» Exercise details: Emit the entire listing verbatim.
--------------------------------------------------
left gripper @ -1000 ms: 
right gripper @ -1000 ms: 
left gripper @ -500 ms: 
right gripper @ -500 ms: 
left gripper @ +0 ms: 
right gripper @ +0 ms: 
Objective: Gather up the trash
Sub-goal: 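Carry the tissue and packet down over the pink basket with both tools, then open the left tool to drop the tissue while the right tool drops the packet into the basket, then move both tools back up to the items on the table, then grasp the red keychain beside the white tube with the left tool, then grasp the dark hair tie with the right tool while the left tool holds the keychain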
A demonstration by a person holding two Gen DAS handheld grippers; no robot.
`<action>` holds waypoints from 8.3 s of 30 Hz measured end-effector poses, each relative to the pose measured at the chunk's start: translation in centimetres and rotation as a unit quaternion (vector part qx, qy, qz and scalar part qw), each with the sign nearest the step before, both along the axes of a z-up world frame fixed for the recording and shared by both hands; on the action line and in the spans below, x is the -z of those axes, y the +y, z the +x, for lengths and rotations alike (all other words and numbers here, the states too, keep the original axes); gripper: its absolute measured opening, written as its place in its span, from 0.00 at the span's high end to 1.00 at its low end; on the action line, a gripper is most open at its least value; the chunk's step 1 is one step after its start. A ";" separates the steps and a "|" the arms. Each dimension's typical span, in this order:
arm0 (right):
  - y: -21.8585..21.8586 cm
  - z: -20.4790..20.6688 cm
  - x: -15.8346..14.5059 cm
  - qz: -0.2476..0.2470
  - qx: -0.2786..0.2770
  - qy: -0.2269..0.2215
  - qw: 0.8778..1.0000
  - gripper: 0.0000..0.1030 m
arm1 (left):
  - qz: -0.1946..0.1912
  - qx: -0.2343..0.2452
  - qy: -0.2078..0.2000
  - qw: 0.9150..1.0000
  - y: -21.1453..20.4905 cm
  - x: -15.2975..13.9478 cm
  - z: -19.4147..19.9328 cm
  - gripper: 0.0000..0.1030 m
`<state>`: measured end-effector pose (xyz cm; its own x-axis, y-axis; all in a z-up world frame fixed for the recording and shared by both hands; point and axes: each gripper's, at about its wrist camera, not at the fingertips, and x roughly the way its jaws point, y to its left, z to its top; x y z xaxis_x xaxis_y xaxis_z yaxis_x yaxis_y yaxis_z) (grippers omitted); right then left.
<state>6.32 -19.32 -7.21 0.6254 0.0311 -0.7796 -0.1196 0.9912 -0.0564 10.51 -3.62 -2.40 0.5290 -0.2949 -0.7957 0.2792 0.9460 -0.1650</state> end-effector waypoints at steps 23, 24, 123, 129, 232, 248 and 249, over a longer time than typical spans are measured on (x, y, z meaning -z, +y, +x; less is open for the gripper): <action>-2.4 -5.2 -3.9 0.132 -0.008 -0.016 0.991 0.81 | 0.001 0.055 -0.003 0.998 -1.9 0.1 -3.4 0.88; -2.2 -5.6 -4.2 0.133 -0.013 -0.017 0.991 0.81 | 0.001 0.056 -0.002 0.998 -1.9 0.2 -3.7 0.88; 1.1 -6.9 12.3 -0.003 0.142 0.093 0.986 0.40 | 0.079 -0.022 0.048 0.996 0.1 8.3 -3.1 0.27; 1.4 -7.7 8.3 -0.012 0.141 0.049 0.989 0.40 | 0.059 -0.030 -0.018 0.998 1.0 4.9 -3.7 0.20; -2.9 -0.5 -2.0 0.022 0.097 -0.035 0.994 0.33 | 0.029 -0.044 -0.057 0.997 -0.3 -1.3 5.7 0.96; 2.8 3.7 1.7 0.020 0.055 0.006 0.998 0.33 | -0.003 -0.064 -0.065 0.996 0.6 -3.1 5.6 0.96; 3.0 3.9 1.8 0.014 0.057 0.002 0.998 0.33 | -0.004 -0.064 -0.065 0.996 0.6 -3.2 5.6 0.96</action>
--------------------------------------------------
» Response area:
left gripper @ -1000 ms: 
right gripper @ -1000 ms: 
left gripper @ -500 ms: 
right gripper @ -500 ms: 
left gripper @ +0 ms: 
right gripper @ +0 ms: 
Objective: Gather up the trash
Sub-goal: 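Carry the tissue and packet down over the pink basket with both tools, then open the left tool to drop the tissue while the right tool drops the packet into the basket, then move both tools back up to the items on the table, then grasp the red keychain beside the white tube with the left tool, then grasp the dark hair tie with the right tool while the left tool holds the keychain
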A demonstration by a person holding two Gen DAS handheld grippers; no robot.
`<action>` holds waypoints from 8.3 s of 30 Hz measured end-effector poses, each relative to the pose measured at the chunk's start: translation in centimetres and rotation as a unit quaternion (vector part qx, qy, qz and scalar part qw), each with the sign nearest the step before, both along the axes of a z-up world frame fixed for the recording and shared by both hands; on the action line and in the spans below, x is the -z of those axes, y the +y, z the +x, for lengths and rotations alike (all other words and numbers here, the states too, keep the original axes); gripper: its absolute measured opening, written as its place in its span, from 0.00 at the span's high end to 1.00 at its low end; on the action line, a gripper is most open at its least value; the chunk's step 1 is one step after its start. A ";" separates the steps and a "|" the arms. Each dimension's typical span, in this order:
arm0 (right):
  - y: -21.8585..21.8586 cm
  - z: -20.4790..20.6688 cm
  - x: -15.8346..14.5059 cm
  - qz: -0.2476..0.2470
  - qx: -0.2786..0.2770
  - qy: -0.2269..0.2215
  - qw: 0.8778..1.0000
  - gripper: 0.0000..0.1030 m
arm1 (left):
  - qz: -0.1946..0.1912
  - qx: -0.2343..0.2452
  - qy: -0.2078..0.2000
  - qw: 0.9150..1.0000
  - y: -21.1453..20.4905 cm
  - x: -15.2975..13.9478 cm
  - z: -19.4147..19.9328 cm
  - gripper: 0.0000..0.1030 m
`<state>`: measured end-effector pose (xyz cm; its own x-axis, y-axis; all in a z-up world frame fixed for the recording and shared by both hands; point and axes: each gripper's, at about its wrist camera, not at the fingertips, and x roughly the way its jaws point, y to its left, z to its top; x y z xaxis_x xaxis_y xaxis_z yaxis_x yaxis_y yaxis_z) (grippers omitted); right then left.
<state>6.32 -19.32 -7.21 0.6254 0.0311 -0.7796 -0.1196 0.9912 -0.0564 10.51 -3.62 -2.40 0.5290 -0.2949 -0.7957 0.2792 0.9460 -0.1650</state> end-effector waypoints at steps 23, 24, 123, 129, 232, 248 and 249, over a longer time than typical spans are measured on (x, y, z meaning -z, +y, +x; less is open for the gripper): <action>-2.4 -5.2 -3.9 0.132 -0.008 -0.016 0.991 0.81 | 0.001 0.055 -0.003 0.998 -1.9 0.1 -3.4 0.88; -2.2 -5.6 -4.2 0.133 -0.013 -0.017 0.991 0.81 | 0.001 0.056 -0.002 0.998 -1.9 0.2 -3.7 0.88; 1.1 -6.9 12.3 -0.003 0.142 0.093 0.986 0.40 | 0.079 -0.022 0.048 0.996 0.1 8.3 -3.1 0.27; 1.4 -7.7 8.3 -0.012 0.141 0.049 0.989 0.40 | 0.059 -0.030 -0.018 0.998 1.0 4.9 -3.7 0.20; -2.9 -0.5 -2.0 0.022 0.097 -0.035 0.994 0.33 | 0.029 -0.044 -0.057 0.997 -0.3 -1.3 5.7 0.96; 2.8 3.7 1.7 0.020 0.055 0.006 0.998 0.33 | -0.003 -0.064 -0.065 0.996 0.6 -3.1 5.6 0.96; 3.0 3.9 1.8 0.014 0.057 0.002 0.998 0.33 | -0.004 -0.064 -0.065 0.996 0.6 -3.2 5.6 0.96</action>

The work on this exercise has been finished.